At the start of WW2 he was GSO 1 of 45th Infantry Division, but in 1940 joined Sickle Force (Norway) as GSO 1 and then the same appointment in 18th Division. Promoted to brigadier he became Deputy Chief of General Staff in HQ Home Forces and in 1941 briefly commanding 127th Infantry Brigade before coming CRA 42nd Armd Division then Deputy Commander of 6th Armoured Division. In this role he commanded the ad hoc force that stopped the Germans exploiting their success against US force at Kasserine in Tunisia, for this he was awarded the US Legion of Merit and Silver Star. He then became Brigadier General Staff in HQ 1st Army. When this HQ returned to UK he became GOC 44th Indian Division, briefly commanded 21st Indian Infantry Division in Burma then in 1944 GOC 2nd Infantry Division in that theatre.
After the war he held senior positions including Director of Artillery, GOC-in-C West Africa, then of Western Command in UK and followed by Middle East Land Forces. His final post was Adjutant Genera, he retired in 1956 and was appointed Master Gunner St James’s Park until his death.
Lieutenant-General Sir Henry Royds Pownall KCB, KBE, DSO, MC. 1887 – 1961
Lieutenant-General Pownall was commissioned into the Royal Artillery from RMA Woolwich in 1906 and served in UK and India before 1914. He served on the Western Front throughout WW1 becoming Brigade Major of 17th Infantry Division, twice mentioned in dispatches and awarded the MC and DSO.
Between the wars he attended Staff College and Imperial Defence College and in India in 1931 received a bar to his DSO for operations on the NW Frontier. From 1933 he held a series of posts with the Committee of Imperial Defence eventually becoming Deputy Secretary. He was also Brigade Major School of Artillery, an instructor at Staff College and Commandant of the School of Artillery after which in 1938 he was promoted to major-general and went to the War Office as Director of Military Operations and Intelligence.
At the outbreak of war he was promoted to Lieutenant-General and appointed the BEF’s Chief of the General Staff. Returning to UK he held several appointments including Vice Chief of the Imperial General Staff. He was then temporarily appointed Commander-in-Chief of Far East Forces before becoming Chief of Staff in the short lived South West Pacific Command. This was followed appointments as GOC Ceylon, Commander-in-Chief Persia Iraq Command and finally Chief of Staff to the Supreme Allied Commander South East Asia Command. He retired from the Army in 1945.

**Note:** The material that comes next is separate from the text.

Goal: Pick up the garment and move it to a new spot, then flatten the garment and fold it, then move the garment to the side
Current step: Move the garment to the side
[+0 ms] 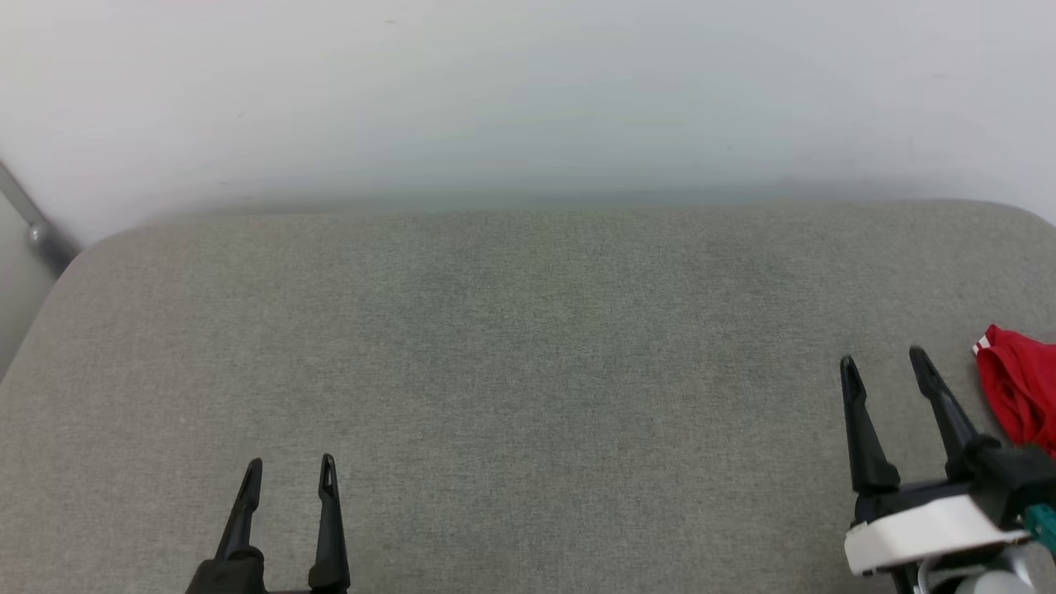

Lieutenant-General Sir Edmund Charles Anton Schreiber KCB, DSO, DL. 1890 - 1972
General Schreiber was commissioned into the Royal Artillery from RMA Woolwich in 1909. He served on the Western Front for most of the War, was awarded the DSO, four times mentioned in dispatches and was wounded.
Between the wars he served in UK and India at regimental duty and as a staff officer. He was both a student and an instructor at Staff College. In 1938 he became BRA Southern Command, then in 1939 CCRA of II Corps. In 1940 he was appointed GOC 61st Infantry Division then, after the fall of France, GOC 45th Infantry Division. In 1941 he became GOC V Corps. In 1942 he was appointed to command 1st Army for the invasion of North Africa. However, he became ill and was not passed as fit for active service. Instead he became GOC-in-C Western and then South Eastern Commands in UK and finally Commander-in-Chief of Malta. He retired in 1947.
General Sir Gwilym Ivor Thomas GCB, KBE, DSO, MC. 1893 – 1972
General Thomas was commissioned into the Royal Artillery from RMA Woolwich in 1912. He served on the Western Front being wounded twice, and awarded the DSO, two MCs and was mentioned in dispatches.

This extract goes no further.